Badan Pengawas Pemilihan Umum Republik Indonesia

Bersama Rakyat Awasi Pemilu, Bersama Bawaslu Tegakkan Keadilan Pemilu

Ketua Bawaslu RI Sampaikan Kuliah Umum di Sespimmen Polri

Rab, 05/07/2017 - 02:35 -- ali imron
Ketua Bawaslu RI Abhan memberi orasi ilmiah di depan Peserta Didik Program Pendidikan Sespimmen Polri Dikreg Angkatan 57 T.A. 2017 di Lemdik Polri Lembang Kabupaten Bandung Barat, Selasa (4/7). Sespimmen Polri Dikreg ke-57 T.A 2017 bertujuan untuk pengembangan karir menjadi Kapolres yang diikuti sekitar 264 peserta.

Lembang, Badan Pengawas Pemilu- Ketua Bawaslu RI Abhan memberikan kuliah umum di depan Peserta Didik Program Pendidikan Sekolah Staf dan Pimpinan (Sespimmen) Polri Pendidikan Reguler (Dikreg) Angkatan 57 T.A. 2017 di Lemdik Polri Lembang Kabupaten Bandung Barat,

Dalam orasinya, Abhan menjelaskan sejarah dan filosofi tentang pengawas Pemilu yang ada di Indonesia, bagaimana proses pengawas pemilu ada hingga berkembang sampai sekarang ini.

“Mengapa Pemilu harus diawasi. Hal itu yang menjadi filosofi  adanya pengawas Pemilu. Awal dari penyelenggara Pemilu di Indonesia sejarahnya hanya ada dua lembaga pokok yaitu KPU dan Bawaslu. Kemudian berkembang seperti sekarang ini menjadi tiga lembaga yakni KPU, Bawaslu, serta DKPP,” kata Abhan dalam kuliah umum tersebut, Selasa (4/7).

Lebih lanjut Abhan menjelaskan,  dalam sejarahnya, sebagai penyelenggara Pemilu bersama KPU,   keanggotaan  pengawas Pemilu bersifat ad hoc (sementara) yang anggotanya berasal dari unsur kepolisian, kejaksaan, serta tokoh masyarakat. Bahkan dalam perjalanan perkembangan pengawas Pemilu, sambung Abhan, pengawas Pemilu juga berasal dari  perwakilan masing-masing anggota partai politik peserta Pemilu.
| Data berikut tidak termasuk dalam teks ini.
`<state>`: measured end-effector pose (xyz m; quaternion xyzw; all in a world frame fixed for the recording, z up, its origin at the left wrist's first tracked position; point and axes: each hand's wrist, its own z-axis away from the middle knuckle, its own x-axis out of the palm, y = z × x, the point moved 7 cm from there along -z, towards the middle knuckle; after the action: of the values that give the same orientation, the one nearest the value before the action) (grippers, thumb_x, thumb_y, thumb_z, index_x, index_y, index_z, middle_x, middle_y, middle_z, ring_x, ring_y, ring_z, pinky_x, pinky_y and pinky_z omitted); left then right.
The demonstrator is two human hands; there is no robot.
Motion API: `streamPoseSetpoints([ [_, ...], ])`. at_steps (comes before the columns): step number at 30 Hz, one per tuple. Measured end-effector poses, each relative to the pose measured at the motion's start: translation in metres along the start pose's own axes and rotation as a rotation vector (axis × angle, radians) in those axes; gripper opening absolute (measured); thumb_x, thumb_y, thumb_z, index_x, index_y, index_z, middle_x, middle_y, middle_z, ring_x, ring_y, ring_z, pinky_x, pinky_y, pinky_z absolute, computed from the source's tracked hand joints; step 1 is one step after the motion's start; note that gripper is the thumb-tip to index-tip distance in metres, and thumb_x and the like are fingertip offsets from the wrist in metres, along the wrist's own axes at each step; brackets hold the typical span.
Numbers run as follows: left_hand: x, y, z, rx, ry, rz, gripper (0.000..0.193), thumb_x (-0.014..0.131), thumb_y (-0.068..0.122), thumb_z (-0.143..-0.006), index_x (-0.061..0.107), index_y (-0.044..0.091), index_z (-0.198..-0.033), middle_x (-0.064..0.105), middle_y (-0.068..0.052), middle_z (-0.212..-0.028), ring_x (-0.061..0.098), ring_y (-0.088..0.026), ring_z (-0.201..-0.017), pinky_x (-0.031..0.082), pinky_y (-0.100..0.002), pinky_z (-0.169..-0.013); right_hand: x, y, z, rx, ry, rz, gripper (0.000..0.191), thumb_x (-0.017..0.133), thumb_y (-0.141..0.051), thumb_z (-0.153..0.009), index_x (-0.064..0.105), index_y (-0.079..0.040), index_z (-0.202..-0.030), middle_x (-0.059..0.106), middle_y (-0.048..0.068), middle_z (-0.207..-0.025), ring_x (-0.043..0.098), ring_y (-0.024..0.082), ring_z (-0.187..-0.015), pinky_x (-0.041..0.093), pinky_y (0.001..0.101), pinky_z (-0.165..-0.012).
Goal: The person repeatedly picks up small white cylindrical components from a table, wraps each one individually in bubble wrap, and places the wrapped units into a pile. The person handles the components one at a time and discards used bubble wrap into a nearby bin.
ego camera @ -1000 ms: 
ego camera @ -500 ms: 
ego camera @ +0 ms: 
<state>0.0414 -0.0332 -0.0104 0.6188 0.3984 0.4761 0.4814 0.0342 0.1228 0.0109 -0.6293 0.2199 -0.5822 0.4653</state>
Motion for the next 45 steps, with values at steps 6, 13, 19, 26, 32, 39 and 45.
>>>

“Atas dasar Undang Undang Nomor 15 Tahun 2011 Tentang Penyelenggara Pemilu, sebagai lembaga independen, keanggotaan pengawas Pemilu murni profesional dan tidak ada lagi unsur dari kepolisian dan kejaksaan. Masyarakat atau siapapun boleh menjadi pengawas Pemilu apabila memenuhi syarat dalam proses seleksi,” tambah mantan Ketua Bawaslu Provinsi Jawa Tengah ini.

Abhan menambahkan, tugas pokok dari pengawas Pemilu adalah melakukan pengawasan terhadap objek Pemilu. Objek Pemilu, bisa peserta Pemilu, penyelenggara Pemilu yakni KPU, masyarakat, atau peserta Pemilu.

Maka dari itu, kata Abhan, Bawaslu yang mengawasi tahapan penyelenggaraan Pemilu sementara  DKPP yang mengawasi kinerja serta kode etik penyelenggara Pemilu yakni Bawaslu dan KPU. "Indonesia menjadi satu-satunya negara di dunia yang memiliki tiga lembaga yang mengurusi Pemilu," pungkasnya.